- It’s my considered opinion that, the university has enough land and number of willing to pay students to attract and organize all those interested in the hostel business to operate within the main plan of the institution; ...
I was at my alma mater the other day; and if you see how hostels are sprouting up haphazardly like weeds around the four walls of this institution, which is supposed to be the denizen of the dons in planning and engineering, you’d immediately come to the understanding that the failure to manage this country successfully, begins in our universities.
Why do I say this?
First of all, the university has two assets it’s refusing to leverage in the student facility user business, and a key safety responsibility it’s shirking in the process; while finally abandoning the aesthetic benefit of having a properly constituted university community.
What are these two assets? Currently, the university has abundant land, and secondly the market. Each student that gains admission is a potential client of the university, until the university refuses to meet their need. So what prevents them from having a fully laid out 15-20year residential plan and designs in place, so that anyone who has money to invest in the hostel business is invited to plug into this plan on a BOOT basis?
The university must make this a precondition for getting students enrolled in any hostel. While some may argue it’s a free market, it’s crucial to appreciate that the universities are first and foremost responsible for the welfare of admitted students, even before any hostel owner. As such, a well laid out plan within the university premises where provision is made for hostels, entertainment centers, technology centers, malls, and other amenities will make it easier for campus security to see to the protection and welfare of students; better than watching them hike out of campus to stay in otherwise located premises, the safety of which one cannot guarantee at the moment.

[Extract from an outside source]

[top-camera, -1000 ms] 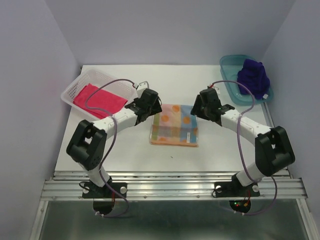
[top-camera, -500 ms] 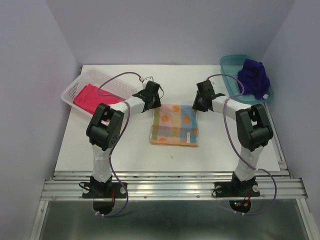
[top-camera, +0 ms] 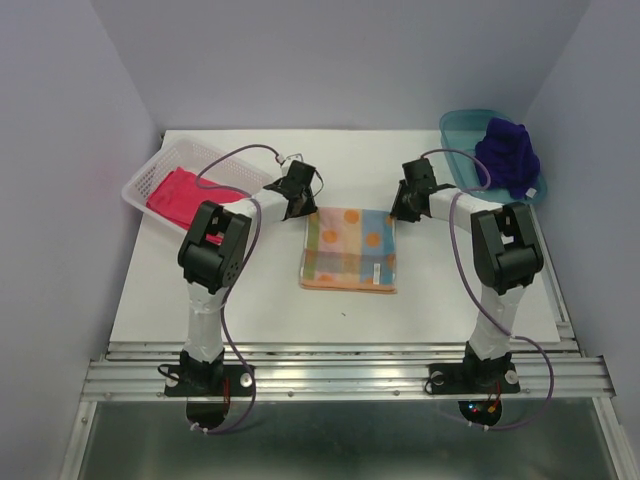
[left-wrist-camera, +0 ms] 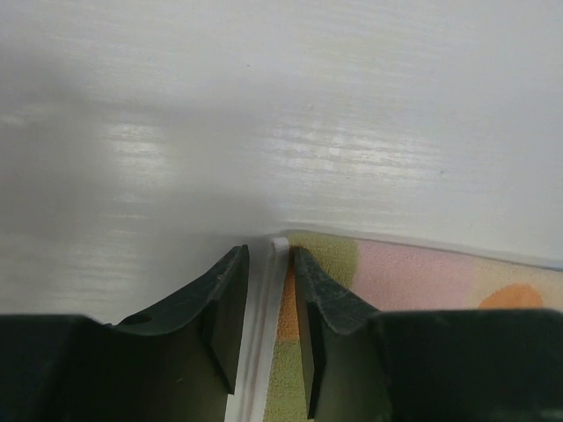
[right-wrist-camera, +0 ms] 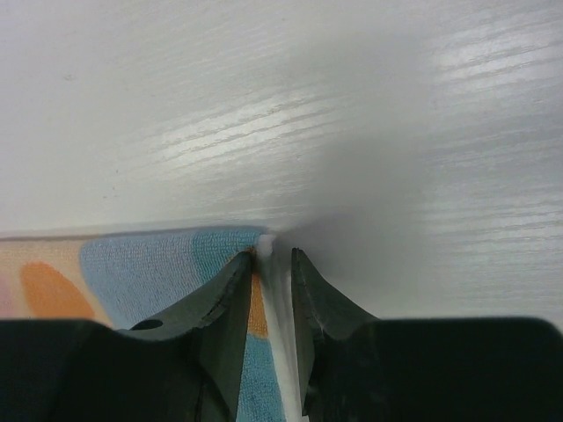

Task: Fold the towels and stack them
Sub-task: Fold the towel

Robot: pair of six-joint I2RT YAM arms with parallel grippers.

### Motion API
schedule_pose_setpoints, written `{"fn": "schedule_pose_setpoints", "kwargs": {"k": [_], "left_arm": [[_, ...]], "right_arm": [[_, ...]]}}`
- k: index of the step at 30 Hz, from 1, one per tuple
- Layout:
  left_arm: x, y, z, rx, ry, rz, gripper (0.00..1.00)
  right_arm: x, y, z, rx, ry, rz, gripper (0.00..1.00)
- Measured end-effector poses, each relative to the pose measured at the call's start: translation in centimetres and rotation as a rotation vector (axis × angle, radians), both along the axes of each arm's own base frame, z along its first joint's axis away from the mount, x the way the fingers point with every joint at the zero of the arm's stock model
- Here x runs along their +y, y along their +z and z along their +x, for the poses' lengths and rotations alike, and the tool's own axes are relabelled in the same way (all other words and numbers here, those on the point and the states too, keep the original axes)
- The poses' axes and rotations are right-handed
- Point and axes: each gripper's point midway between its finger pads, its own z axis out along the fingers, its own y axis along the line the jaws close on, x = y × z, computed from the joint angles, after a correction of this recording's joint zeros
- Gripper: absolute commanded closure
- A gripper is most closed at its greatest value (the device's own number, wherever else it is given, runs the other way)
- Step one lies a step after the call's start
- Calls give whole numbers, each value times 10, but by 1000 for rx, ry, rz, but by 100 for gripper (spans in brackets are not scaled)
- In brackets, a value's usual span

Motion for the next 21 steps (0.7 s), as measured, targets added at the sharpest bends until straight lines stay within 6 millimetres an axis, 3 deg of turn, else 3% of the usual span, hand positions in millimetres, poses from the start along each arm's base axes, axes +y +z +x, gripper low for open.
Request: {"fn": "schedule_pose_setpoints", "kwargs": {"k": [4,6,8,9,15,21], "left_arm": [[-1,-1,0,2,-3,-2,61],[-1,-1,0,3,-4,-2,65],[-1,-1,-1,4,-8,-3,92],[-3,-1,0,5,-13,-5,100],[-5,-2,2,4,-22,-8,100],[-5,4,-3,-22,-42,-23,100]], "right_arm": [[5,0,-1,1,36,15,69],[8,0,0,-2,51,23,72],[10,0,1,-6,60,28,76],[10,-1,1,-7,65,29,81],[11,-2,3,-11,74,28,99],[13,3,3,-28,105,25,99]]}}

While a student, I recall I was once attacked, as early as 8:30pm, my wrist watch and mobile phone was made away with, while in the process, a knife mark was left on my wrist by the thieves. I was on my way back to my hostel then, located at Ayeduase. Many students suffered similar fates at the time. The student community did put pressure on the university authorities and the SRC at the time to do something about the general insecurity. But it was difficult, beyond cautions, for the authorities to have a hand on all areas where students reside, in hostels they didn’t go out to monitor.

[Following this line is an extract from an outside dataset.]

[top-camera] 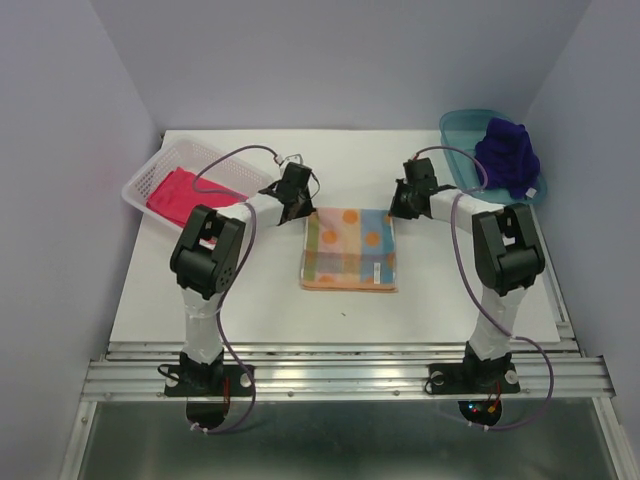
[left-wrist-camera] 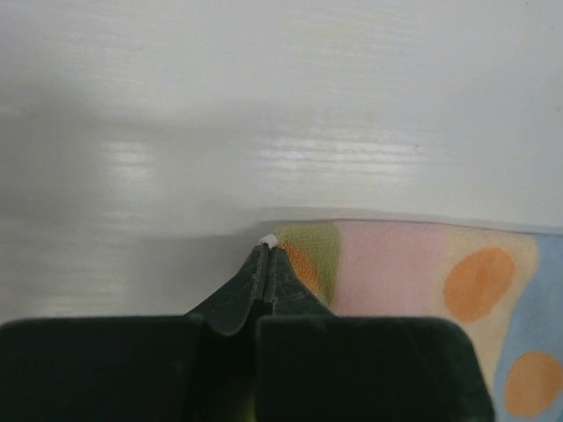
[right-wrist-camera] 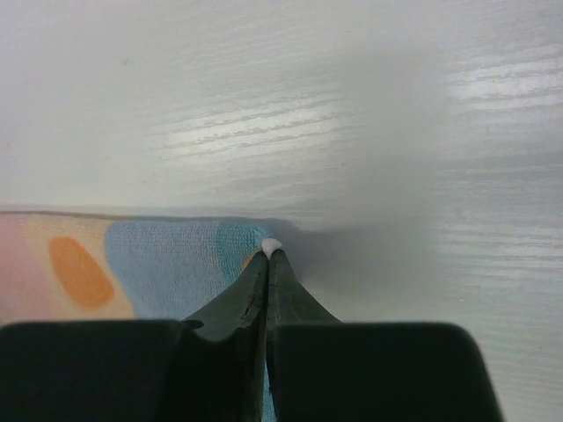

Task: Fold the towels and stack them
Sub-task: Fold the towel

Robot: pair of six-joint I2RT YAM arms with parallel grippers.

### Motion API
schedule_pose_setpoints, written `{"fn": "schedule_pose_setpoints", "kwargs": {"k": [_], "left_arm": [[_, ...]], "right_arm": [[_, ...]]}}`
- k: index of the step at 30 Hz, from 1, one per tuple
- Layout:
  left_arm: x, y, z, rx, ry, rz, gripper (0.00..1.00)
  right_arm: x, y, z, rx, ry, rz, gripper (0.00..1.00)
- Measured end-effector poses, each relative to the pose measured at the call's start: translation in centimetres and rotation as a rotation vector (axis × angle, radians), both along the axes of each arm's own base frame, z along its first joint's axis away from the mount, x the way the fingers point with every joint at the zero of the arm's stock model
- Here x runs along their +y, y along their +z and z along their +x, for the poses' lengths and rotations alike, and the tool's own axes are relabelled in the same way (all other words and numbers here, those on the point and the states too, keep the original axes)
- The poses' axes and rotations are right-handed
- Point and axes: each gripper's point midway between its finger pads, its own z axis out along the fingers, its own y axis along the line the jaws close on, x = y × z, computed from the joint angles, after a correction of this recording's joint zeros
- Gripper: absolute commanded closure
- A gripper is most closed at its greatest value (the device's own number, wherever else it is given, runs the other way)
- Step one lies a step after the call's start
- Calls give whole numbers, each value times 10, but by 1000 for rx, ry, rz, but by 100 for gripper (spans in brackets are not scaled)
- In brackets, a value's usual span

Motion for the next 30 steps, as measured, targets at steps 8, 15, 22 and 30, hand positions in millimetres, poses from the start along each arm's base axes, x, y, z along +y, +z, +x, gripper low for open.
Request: {"fn": "schedule_pose_setpoints", "kwargs": {"k": [8,15,22,30], "left_arm": [[1,50,-29,-118,-39,-111,100],[5,48,-62,-126,-46,-140,100],[4,47,-105,-126,-63,-172,100],[8,45,-146,-127,-58,-212,100]], "right_arm": [[8,49,-21,-113,58,86,99],[6,64,-53,-152,72,129,99],[1,65,-99,-149,74,187,99],[4,66,-144,-143,93,273,99]]}}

As such, I find it rather strange that instead of our universities finding ways to regulate and monitor the residential status of their admitted students, the matter has been left unresolved; and hence inadvertently in the hands of private businessmen, whose main focus naturally is to charge exorbitant hostel fees, with little or no preoccupation with the general safety and welfare of students.
It’s my considered opinion that, the university has enough land and number of willing to pay students to attract and organize all those interested in the hostel business to operate within the main plan of the institution; so as to develop a well planned academic community. In the future, where land may become scarce on its premises, it’d rather be strategic for the university to have acquired lands within its environs while they were still less developed and integrate them into the larger plan. But I am told, and I don’t know whether or not the anecdote has any merit, that some lecturers and management of the university have interests in the unsightly cluster of mushrooming hostels in the university area, hence the lack of interest to plan and develop anything integral to the university. If this were true, then our selfishness and inordinate greed has failed us once again.

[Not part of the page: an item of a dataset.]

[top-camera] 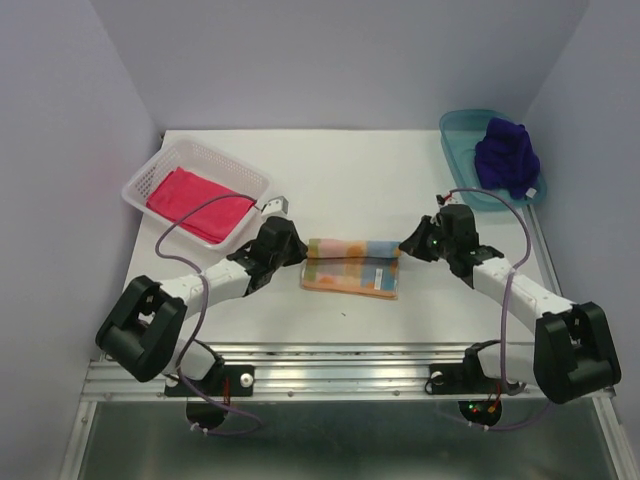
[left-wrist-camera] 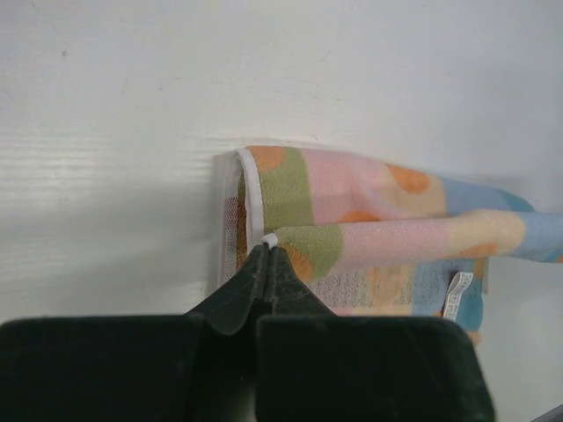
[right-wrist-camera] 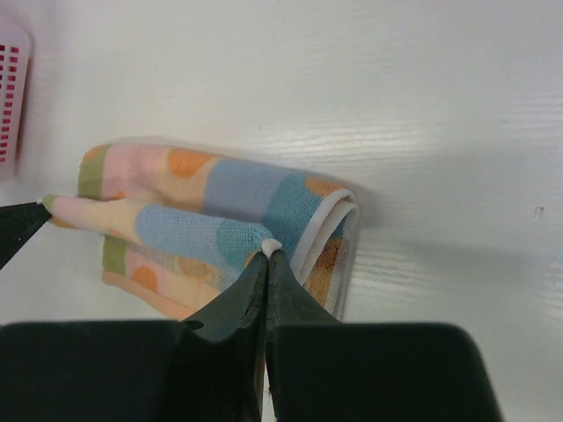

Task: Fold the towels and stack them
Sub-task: Fold the towel

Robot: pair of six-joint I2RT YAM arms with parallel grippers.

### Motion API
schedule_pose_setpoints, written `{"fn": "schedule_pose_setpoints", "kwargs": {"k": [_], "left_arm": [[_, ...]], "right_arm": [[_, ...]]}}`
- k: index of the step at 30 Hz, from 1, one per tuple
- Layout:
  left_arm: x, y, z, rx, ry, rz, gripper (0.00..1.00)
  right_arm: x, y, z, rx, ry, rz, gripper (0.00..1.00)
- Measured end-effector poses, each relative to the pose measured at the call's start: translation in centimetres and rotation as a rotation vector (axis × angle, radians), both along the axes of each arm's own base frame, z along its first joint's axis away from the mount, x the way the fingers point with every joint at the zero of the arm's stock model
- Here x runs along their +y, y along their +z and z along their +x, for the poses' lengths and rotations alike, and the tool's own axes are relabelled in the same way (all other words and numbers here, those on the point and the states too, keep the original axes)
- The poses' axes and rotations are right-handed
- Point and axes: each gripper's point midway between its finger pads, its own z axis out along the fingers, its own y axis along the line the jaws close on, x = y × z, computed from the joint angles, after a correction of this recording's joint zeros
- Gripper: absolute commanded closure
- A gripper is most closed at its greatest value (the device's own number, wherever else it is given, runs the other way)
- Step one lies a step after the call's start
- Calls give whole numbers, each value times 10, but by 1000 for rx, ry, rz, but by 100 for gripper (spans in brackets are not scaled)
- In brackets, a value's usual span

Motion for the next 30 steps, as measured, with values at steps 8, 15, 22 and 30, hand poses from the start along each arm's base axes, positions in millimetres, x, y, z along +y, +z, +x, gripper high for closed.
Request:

All that said, I believe all is not lost. I believe the University authorities can establish a checklist of minimum requirements for all the hostels around, ranging from safety, security to amenities, while keeping an updated register of students that rent and move out of these hostels; short of which the hostels may not be allowed to house students. The university can do this in collaboration with regulators of the hospitality industry. They must monitor and rank the hostels accordingly, just like is done in any hospitality business. I also think the university authorities should get to making all subsequent hostel investors buy into their own pre-planned community, to achieve a more organized and academically serene environment that is congenial for higher studies. That’s more progressive than letting an ugly conclave of unorganized concrete structures take over their outskirts in such disorderly fashion, charging students cutthroat fees, while their own vast land remains overgrown with weeds, characterized by a general sense of wilderness.